Lots of people want to know about the health benefits of Bikram Yoga or how it compares to other yoga paths, or why Bikram Choudhrey is so crazy. But mostly, people want to know about the gross stuff. You put some twenty yogis in a 105-degree room, tell them to wear virtually no clothing and have them finagle their bodies into compromising positions and, yeah, you’ve got a situation ripe with potential for gross stuff. Here’s my take on some of the questions I’ve been asked over the years. And, yes, this is going to be a serious overshare.
How Much Is Too Much Sweat?
No such thing as too much sweat to a Bikram yogi. On most days, I’ll sweat through all my yoga clothing and walk out with a totally soaked-through head of hair. We lay down towels on top of our mats to prevent slippage and keep it all a little more clean, and on a good day — when the temperature and humidity is just right and the teacher has been consistent but not overly leniant with letting in fresh air — those are usually about 75% soaked.
Yes, It Smells
The smell is one of the first things that turn people off of Bikram. As soon as you step in the studio, it hits you and some people, well, they can’t take it. Me, I think it really just smells like a musty, poorly ventilated room but I have heard it described as a cross between moldy carpet and B.O. I’ll admit that’s not entirely inaccurate, particularly in an older studio that hasn’t replaced its rug in forever. But you know, you just get used to it.

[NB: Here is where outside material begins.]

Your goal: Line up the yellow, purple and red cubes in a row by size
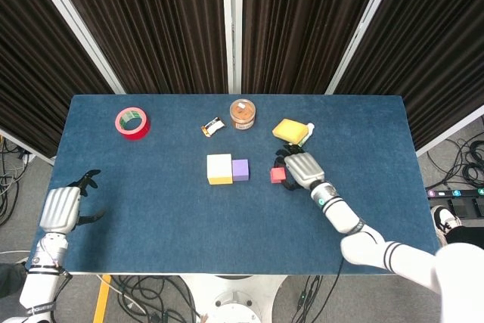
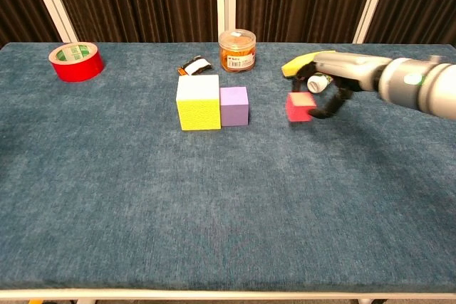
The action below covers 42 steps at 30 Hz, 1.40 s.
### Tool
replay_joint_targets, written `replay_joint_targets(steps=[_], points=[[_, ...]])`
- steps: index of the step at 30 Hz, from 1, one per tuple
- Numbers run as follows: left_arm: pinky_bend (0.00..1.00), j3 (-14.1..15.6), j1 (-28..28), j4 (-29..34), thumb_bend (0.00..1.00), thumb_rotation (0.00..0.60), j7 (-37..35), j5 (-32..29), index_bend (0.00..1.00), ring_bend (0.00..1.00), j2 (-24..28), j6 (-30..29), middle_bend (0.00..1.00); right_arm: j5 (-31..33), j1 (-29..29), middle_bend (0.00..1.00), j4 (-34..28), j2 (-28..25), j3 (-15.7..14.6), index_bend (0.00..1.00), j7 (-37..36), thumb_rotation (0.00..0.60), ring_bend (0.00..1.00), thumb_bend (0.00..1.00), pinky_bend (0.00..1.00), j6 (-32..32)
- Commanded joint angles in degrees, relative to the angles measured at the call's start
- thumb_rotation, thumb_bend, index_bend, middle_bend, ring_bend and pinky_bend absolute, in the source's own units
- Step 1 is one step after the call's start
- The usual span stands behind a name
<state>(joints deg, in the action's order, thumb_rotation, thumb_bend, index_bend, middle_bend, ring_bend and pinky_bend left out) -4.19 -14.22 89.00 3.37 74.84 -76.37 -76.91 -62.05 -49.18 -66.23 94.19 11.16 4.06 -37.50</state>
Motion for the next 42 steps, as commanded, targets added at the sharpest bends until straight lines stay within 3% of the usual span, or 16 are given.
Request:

Kicking the Sh!@ Out of Your Body **
Part of what brings about so many of the health benefits associated with yoga in general is the “release of toxins.” The bad stuff that builds up in your body gets jostled out of its hiding places and sweated out… or released in some other way that does not happen in the room. Now I’m not a doctor so don’t get all medical on me. The exact physiology of this escapes me. But it does make sense that as you twist and contort your body, you are contorting and stretching your organs and damming and releasing the flow of blood. And this helps with better circulation and better digestion. And That, my friends, is what keeps the doctor away.
Getting Out the Way of Other People’s Sh!@
All of that releasing of toxins feels great. But what isn’t so great is that the other people around you are also releasing their toxins. In less-crowded classes, you can cop a whole swatch of rug to yourself and go an entire class undisturbed by other people’s smells and sweating. But come on this is New York not [fill in a middle of America city here, I don't want to offend any one constituency] and Bikram Yoga — despite all this gross stuff! — is really popular. Most classes are crowded and the thing is, there’s much better energy when we’re packed in like sardines:

Anyway, crowded classes can mean that there’s only a few inches of space between your mat and the dude next to you. And the dude next to you might be A Smelly One.
To be honest, at this point nothing really bothers me anymore, but I have learned to spot A Smelly One from across the room. The usual suspects: old men in loose-fitting, bathing-suit material shorts (the shorts get bunchy and don’t flick off sweat the way more spandexy things do; nothing against old men doing yoga, they’re just the ones who typically sport those kinds of trunks); men or women with especially thick hair and/or dreadlocks; and women in makeup (if you’re wearing makeup to yoga, you’re generally wearing perfume, too, and pefume can be just as bad as other smells).
It’s Just Sweat
And this leads me to the Number One Ick Factor for a lot of people, which is that when you take Bikram Yoga, the likelihood is that you will get sweated on by someone else. Guy next to you does a particularly vigorous sit-up, and you get a sweat spray. Teacher walks by and adjusts your posture, with his or her sweaty hands. Class ends and people start filing out while you’re trying to chill in savasana, and drip, drip drip. The class is intended to be a 90-minute moving meditation, and the sweat — yours and not-yours — is simply a discomfort you learn to overcome.
So there’s my basic take on the gross stuff about Bikram. The amazing thing is that you come to love all of these things about the practice. When I was at Bikram headquarters in Los Angeles, I read this on a poster there: “You have to go through hell to get to heaven.” In Bikram-speak that just means: “Suck it up you wuss. This is worth it.”

30-Day Challenge Status: 10 classes down, 20 to go.
** A note on my non-use of the s-word. I don’t know why. New York Magazine uses it. But the Journal doesn’t, of course, and I guess Paul Martin really has gotten that far into my head.